I'm trying to create an ARM template to provision an Azure Kubernetes Service cluster with Azure workload identity pre-configure, similar to the result that the cmdlet below would produce:
az aks create -g ${RESOURCE_GROUP} -n ${CLUSTER_NAME} --enable-oidc-issuer --enable-workload-identity
I managed to enable OIDC issuer and workload identity in my ARM template:
{
"apiVersion": "2019-06-01",
"dependsOn": [],
"type": "Microsoft.ContainerService/managedClusters",
"location": "[parameters('location')]",
"name": "[parameters('resourceName')]",
"properties": {
[...]
"oidcIssuerProfile": {
"enabled": true
},
"workloadIdentity": {
"enabled": true
},
"securityProfile": {
"workloadIdentity": {
"enabled": true
}
},
[...],
}
}
But, after the script has executed, I can't see the azure-wi-webhook-controller-manager pods running under the kube-system namespace - It seems that the arm template does not install this component, that is required for Azure Workload Identity to work.

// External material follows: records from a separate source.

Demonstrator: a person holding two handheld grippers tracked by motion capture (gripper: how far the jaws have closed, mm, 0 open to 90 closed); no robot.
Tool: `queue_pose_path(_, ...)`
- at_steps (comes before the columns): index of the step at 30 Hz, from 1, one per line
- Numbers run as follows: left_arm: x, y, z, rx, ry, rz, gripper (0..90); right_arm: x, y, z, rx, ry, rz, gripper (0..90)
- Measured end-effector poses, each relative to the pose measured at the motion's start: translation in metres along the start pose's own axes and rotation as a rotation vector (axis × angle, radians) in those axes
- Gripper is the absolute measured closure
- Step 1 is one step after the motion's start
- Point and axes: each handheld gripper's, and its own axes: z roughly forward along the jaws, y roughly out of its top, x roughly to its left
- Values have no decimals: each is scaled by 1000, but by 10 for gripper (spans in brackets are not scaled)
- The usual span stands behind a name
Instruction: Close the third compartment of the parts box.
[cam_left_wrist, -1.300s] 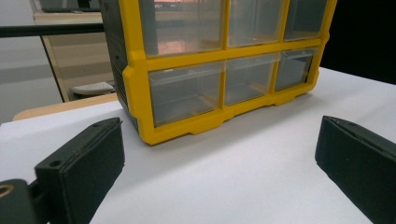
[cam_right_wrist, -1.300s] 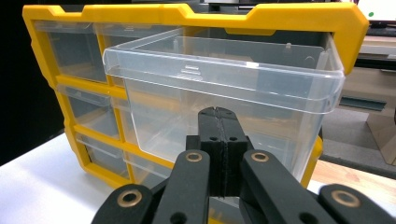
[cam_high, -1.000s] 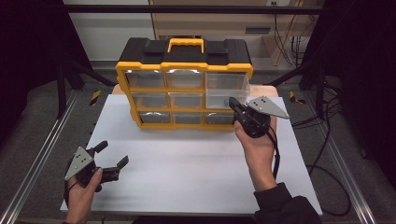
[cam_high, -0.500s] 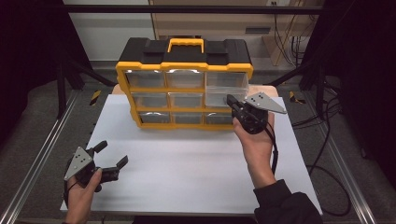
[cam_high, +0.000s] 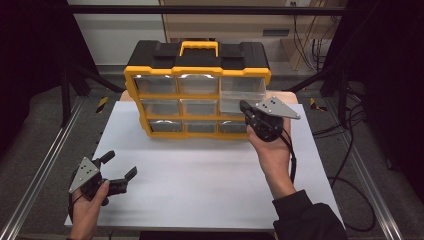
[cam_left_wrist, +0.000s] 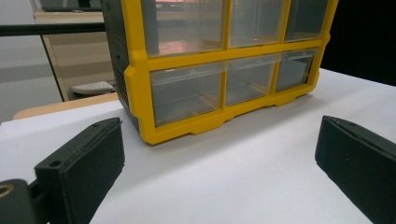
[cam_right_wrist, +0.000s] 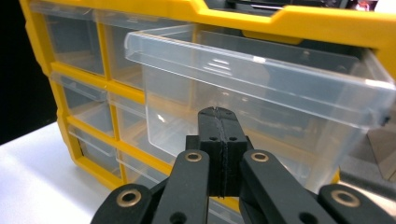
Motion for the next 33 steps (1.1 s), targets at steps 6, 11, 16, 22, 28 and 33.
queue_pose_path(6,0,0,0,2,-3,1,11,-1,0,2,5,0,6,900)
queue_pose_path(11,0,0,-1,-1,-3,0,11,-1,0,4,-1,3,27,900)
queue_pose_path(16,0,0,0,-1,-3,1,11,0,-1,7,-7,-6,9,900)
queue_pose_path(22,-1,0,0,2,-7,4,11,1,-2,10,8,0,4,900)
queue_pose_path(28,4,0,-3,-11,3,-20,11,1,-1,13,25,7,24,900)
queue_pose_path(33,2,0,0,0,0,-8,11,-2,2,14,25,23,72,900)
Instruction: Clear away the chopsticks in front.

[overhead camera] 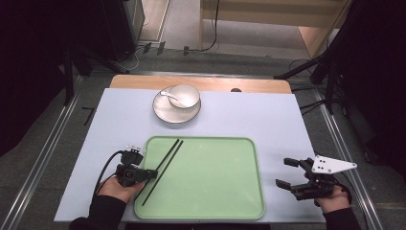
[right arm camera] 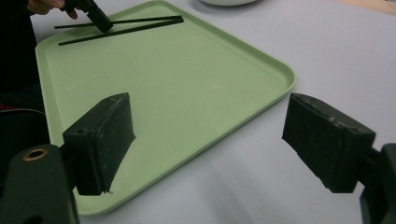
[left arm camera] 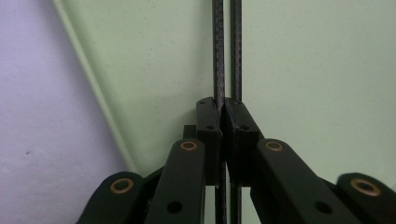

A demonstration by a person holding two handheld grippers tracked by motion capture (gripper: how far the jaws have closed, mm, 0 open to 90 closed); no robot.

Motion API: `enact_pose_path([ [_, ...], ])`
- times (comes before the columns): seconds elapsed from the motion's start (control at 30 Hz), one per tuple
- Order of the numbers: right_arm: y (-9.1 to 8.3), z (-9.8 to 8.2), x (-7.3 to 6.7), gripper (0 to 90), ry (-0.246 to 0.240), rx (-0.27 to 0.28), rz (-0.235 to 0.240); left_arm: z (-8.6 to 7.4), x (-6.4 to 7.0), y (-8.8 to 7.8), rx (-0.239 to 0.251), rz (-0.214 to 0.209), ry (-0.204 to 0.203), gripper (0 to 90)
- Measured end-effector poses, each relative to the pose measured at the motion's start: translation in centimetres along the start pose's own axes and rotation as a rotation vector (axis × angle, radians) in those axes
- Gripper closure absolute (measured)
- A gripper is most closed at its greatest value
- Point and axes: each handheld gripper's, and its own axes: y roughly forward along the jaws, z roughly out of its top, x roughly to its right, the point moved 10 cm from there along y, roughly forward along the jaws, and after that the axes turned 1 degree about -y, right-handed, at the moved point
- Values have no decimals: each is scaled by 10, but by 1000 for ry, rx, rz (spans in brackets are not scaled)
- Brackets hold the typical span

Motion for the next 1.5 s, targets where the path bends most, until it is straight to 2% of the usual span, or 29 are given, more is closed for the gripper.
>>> enact_pose_path([
  [0.33, 0, 0, 0, 169, -1, -2, 1, 1, 3, -1, 8, -41, 7, 748],
  [0.5, 1, -1, 0, 169, -2, -6, 3, 4, 2, -4, 23, -70, 64, 604],
  [0.57, 1, -1, -1, 169, -1, -4, 4, 7, -1, -9, 41, -60, 80, 545],
  [0.7, 1, -1, -1, 169, -1, -8, 6, 13, -7, -22, 120, -59, 135, 441],
  [0.77, 1, -1, -1, 169, -2, -9, 7, 14, -9, -25, 134, -60, 140, 402],
  [0.83, 1, -1, -1, 169, -1, -8, 7, 15, -17, -34, 166, -55, 150, 384],
  [0.97, 1, -1, -1, 170, 5, -10, 9, 14, -25, -42, 187, -70, 148, 350],
  [1.13, 2, -2, -1, 171, 5, -13, 11, 10, -44, -53, 211, -33, 194, 341],
  [1.5, 2, -2, -3, 176, 10, -11, 20, 5, -69, -72, 296, 8, 225, 287],
])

Is there a way I can install it through ARM?
Thanks a lot
The problem with your ARM template is the API version, workloadIdentity was not added until 2023-01-02-preview. You're using 2019-06-01. See https://learn.microsoft.com/en-us/azure/templates/microsoft.containerservice/change-log/managedclusters#2023-01-02-preview
For a reference, the AKS Construction bicep implements workload identity and most other AKS features.